_The task_.
Retype only the lines at the head of the records, first through the one with "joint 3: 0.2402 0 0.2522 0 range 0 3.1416", exactly as written.

Saved data entries:
--*--

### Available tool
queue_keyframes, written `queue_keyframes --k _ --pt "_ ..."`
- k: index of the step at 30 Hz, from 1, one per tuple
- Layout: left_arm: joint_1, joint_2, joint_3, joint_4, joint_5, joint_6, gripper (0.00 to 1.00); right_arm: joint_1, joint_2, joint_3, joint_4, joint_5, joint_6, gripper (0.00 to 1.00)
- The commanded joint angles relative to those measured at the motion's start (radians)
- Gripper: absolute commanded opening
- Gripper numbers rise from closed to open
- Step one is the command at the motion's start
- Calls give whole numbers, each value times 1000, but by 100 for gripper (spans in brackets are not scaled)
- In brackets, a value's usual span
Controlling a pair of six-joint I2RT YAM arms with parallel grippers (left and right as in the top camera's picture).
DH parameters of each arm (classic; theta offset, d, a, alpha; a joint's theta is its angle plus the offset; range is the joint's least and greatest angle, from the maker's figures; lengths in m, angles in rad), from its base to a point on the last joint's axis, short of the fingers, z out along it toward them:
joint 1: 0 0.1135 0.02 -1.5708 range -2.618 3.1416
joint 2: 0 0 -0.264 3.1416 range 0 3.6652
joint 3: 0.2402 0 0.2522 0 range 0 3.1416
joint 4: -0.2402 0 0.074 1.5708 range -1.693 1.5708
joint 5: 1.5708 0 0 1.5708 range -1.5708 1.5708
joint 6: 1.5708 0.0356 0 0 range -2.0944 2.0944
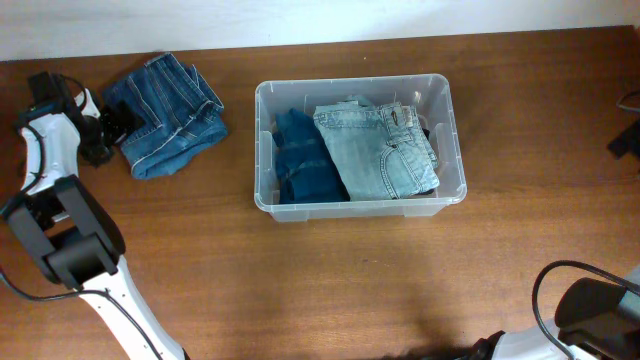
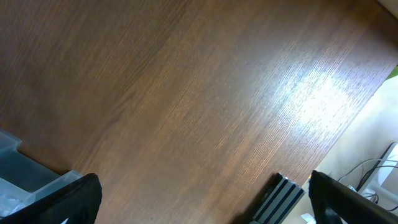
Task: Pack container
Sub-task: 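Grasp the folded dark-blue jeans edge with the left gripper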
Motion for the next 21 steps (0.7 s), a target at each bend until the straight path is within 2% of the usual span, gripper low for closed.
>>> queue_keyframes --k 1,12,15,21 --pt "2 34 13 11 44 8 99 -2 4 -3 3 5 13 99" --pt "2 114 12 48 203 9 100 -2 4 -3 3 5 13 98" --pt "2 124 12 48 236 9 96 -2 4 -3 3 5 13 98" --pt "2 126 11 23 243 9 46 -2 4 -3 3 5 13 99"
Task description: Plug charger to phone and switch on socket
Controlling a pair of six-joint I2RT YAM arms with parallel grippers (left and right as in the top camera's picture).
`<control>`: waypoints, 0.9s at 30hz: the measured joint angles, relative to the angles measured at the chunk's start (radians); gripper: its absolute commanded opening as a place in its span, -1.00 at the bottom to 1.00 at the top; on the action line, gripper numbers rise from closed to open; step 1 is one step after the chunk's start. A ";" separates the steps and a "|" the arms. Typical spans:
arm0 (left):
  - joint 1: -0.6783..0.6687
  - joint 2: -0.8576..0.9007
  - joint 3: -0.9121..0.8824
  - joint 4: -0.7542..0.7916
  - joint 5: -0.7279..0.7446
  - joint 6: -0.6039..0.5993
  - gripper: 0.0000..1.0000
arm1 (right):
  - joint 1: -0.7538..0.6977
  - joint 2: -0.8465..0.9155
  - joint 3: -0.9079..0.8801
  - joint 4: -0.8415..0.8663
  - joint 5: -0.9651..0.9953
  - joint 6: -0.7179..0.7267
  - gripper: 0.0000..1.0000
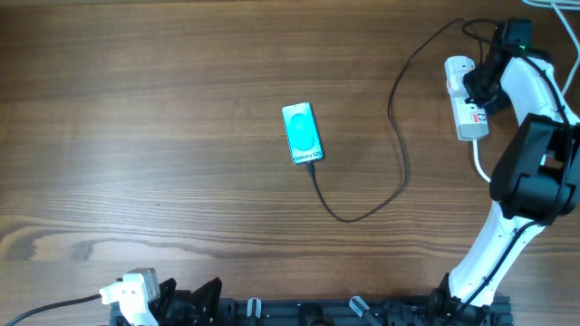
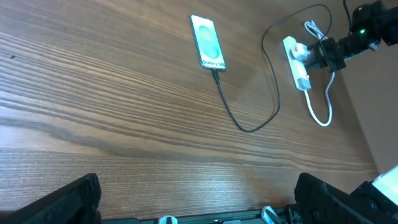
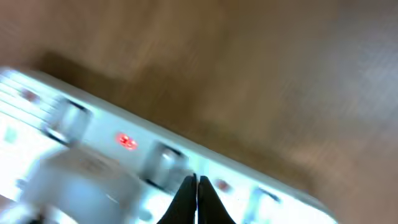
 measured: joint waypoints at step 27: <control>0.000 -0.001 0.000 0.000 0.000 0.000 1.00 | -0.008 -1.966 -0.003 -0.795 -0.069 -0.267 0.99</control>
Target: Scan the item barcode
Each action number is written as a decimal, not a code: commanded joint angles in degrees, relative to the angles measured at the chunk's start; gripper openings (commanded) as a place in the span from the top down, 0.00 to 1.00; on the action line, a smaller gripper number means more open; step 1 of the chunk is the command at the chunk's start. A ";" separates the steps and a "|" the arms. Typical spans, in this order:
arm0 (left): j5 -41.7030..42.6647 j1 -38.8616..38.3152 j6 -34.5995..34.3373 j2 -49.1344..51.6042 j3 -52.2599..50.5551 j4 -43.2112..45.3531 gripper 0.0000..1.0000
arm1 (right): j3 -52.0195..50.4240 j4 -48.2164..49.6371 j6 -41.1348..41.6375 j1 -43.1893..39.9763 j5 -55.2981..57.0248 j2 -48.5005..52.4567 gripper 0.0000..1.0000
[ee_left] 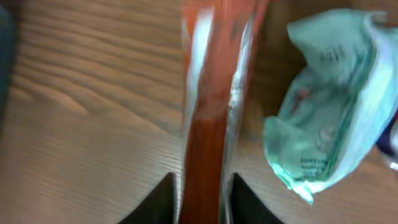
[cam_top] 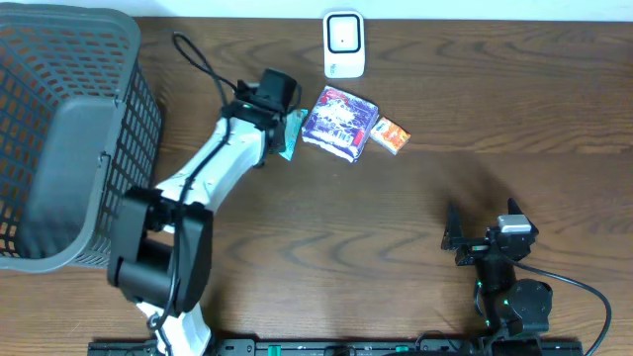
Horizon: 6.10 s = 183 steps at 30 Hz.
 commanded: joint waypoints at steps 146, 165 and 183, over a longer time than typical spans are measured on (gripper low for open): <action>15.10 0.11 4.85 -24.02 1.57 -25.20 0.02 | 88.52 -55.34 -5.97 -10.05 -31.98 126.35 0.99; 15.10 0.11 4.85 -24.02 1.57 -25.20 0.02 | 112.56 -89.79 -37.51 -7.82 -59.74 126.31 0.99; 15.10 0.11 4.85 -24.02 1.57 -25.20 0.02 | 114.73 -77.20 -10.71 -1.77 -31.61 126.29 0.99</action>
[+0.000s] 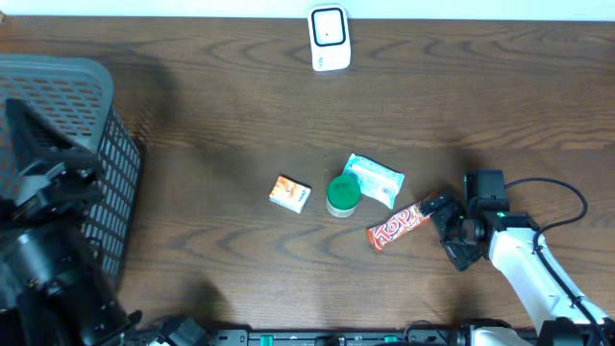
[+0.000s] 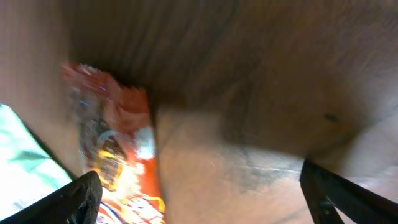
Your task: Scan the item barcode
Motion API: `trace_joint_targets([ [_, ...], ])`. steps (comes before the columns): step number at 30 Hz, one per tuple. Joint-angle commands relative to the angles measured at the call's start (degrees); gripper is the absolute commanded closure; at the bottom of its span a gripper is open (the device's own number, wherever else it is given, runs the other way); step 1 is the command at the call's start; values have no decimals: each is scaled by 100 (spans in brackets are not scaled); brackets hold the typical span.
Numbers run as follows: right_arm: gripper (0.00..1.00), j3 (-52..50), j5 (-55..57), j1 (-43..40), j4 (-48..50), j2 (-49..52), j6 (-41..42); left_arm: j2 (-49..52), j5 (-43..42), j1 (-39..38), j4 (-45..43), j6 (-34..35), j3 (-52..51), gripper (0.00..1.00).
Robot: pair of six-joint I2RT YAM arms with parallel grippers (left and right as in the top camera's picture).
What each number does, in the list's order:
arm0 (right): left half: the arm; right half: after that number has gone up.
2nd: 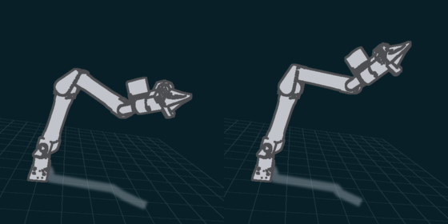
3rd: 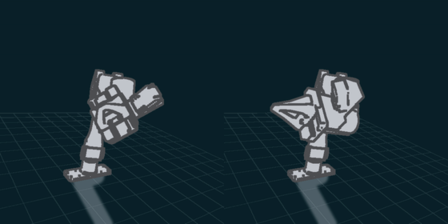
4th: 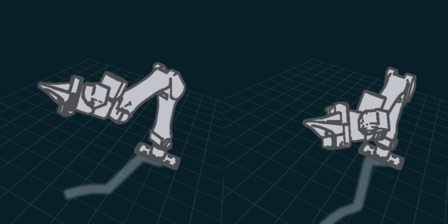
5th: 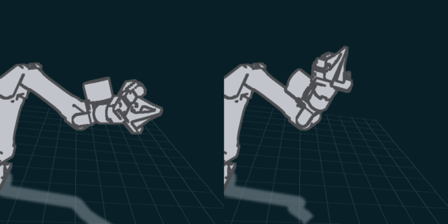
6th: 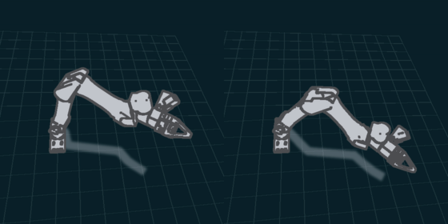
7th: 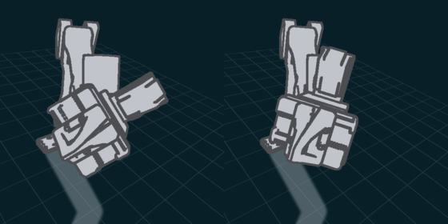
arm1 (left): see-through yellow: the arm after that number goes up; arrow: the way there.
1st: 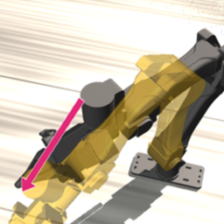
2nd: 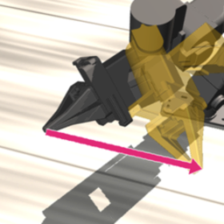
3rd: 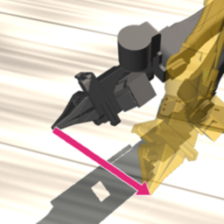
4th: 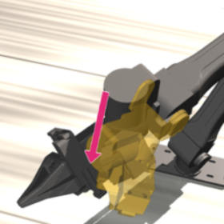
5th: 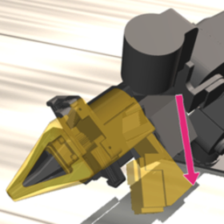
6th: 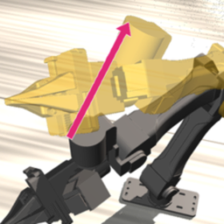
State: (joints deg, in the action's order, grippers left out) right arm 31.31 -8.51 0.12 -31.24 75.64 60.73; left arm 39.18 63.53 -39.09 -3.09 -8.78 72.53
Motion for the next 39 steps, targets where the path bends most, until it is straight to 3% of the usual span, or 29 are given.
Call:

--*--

_Written solution_.
### Available tool
queue_keyframes, written `queue_keyframes --k _ --pt "_ ..."`
- k: index of the step at 30 Hz, from 1, one per tuple
- Layout: left_arm: joint_1, joint_2, joint_3, joint_4, joint_5, joint_6, gripper (0.00 to 1.00); right_arm: joint_1, joint_2, joint_3, joint_4, joint_5, joint_6, gripper (0.00 to 1.00)
- The commanded joint angles relative to those measured at the motion's start (radians)
- Gripper: absolute commanded opening
- Gripper numbers rise from closed to open
- Step one is the command at the motion's start
- Calls give whole numbers, each value times 1000, but by 100 for gripper (spans in brackets are not scaled)
- In brackets, a value's usual span
Controlling a pair of six-joint I2RT YAM arms with parallel grippers (left and right as in the top camera's picture).
DH parameters of each arm (classic; theta offset, d, a, alpha; a joint's theta is its angle plus the offset; range is the joint's least and greatest angle, from the maker's figures; lengths in m, angles in rad), from its base to a point on the last joint's axis, short of the fingers, z out along it toward them:
joint 1: 0 0.1135 0.02 -1.5708 range -2.618 3.1416
joint 2: 0 0 -0.264 3.1416 range 0 3.6652
joint 3: 0.2402 0 0.2522 0 range 0 3.1416

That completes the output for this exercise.